Ada Hayden (14 August 1884 – 12 August 1950) was an American botanist, educator, and preservationist. She was the curator of the Iowa State University Herbarium, which was renamed the Ada Hayden Herbarium (ISC) in her honour in 1988. During her career, she added more than 40,000 specimens to the herbarium. Her studies and conservation work were particularly important in ensuring the preservation of the tallgrass prairie.

The Hayden Prairie State Preserve, the first area dedicated as a preserve under Iowa's State Preserves Act of 1965, is named in her honor. Also named in her honor is the Ada Hayden Heritage Park in Ames, Iowa.

Childhood and education
Ada Hayden was born 14 August 1884 near Ames, Iowa to Maitland David Hayden and Christine Hayden. While still in high school,  Louis Hermann Pammel became her mentor.  She earned a bachelor's degree from Iowa State College in 1908, studying botany, a master's degree from Washington University in St.
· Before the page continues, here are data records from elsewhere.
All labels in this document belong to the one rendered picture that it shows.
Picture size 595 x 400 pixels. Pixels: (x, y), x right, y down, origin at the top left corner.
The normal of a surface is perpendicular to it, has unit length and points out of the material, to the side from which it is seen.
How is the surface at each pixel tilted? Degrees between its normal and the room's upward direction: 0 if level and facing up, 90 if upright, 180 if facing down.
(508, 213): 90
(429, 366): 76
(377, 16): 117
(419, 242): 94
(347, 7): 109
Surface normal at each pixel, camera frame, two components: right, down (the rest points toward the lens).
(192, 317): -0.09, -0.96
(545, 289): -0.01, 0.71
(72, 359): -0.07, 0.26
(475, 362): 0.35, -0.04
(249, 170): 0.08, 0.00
Louis in 1910, and a Ph.D. from Iowa State in 1918. She was the first woman and fourth person to receive a doctorate from Iowa State College.

Career
Hayden taught botany as an instructor at Iowa State beginning in 1911, and continued in this role until she earned her doctoral degree.  She became an assistant professor of botany in 1920, and a research assistant professor at the Agricultural Experimental Station (Lakes Region) and curator of the herbarium in 1934.  She worked closely with  Louis Pammel  and Charlotte King, contributing to The Weed Flora of Iowa (1926) and Honey Plants of Iowa (1930).
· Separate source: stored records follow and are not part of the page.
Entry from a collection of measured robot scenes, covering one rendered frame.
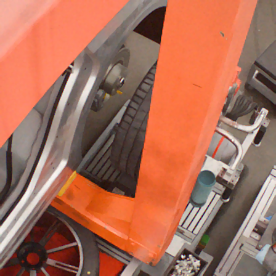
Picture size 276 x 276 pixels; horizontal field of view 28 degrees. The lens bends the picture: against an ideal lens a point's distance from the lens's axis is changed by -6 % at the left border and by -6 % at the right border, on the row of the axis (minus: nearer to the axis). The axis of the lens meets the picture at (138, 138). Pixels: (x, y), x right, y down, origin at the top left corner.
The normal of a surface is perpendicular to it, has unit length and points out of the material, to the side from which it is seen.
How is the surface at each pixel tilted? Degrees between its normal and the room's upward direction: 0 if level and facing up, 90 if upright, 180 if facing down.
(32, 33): 90
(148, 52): 0
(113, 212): 36
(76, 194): 0
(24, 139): 10
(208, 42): 90
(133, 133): 55
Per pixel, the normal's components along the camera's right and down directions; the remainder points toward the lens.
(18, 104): 0.85, 0.49
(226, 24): -0.52, 0.72
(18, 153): -0.33, 0.18
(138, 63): 0.07, -0.49
She concentrated on prairie plants of the lakes region, and is credited with "possibly the best published native flora survey… of any part of Iowa". She was an early advocate of prairie preservation, writing and speaking in its support. In 1944, she and J. M. Aikman released a report identifying possible areas of preservable prairie in Iowa and Hayden became director of the "Prairie Project".  She systematically developed a database of information relevant for decisions about land acquisition, working with the State Conservation Commission (SCC) to purchase areas of relict prairie.

She was an active member of the Ecological Society of America for many years.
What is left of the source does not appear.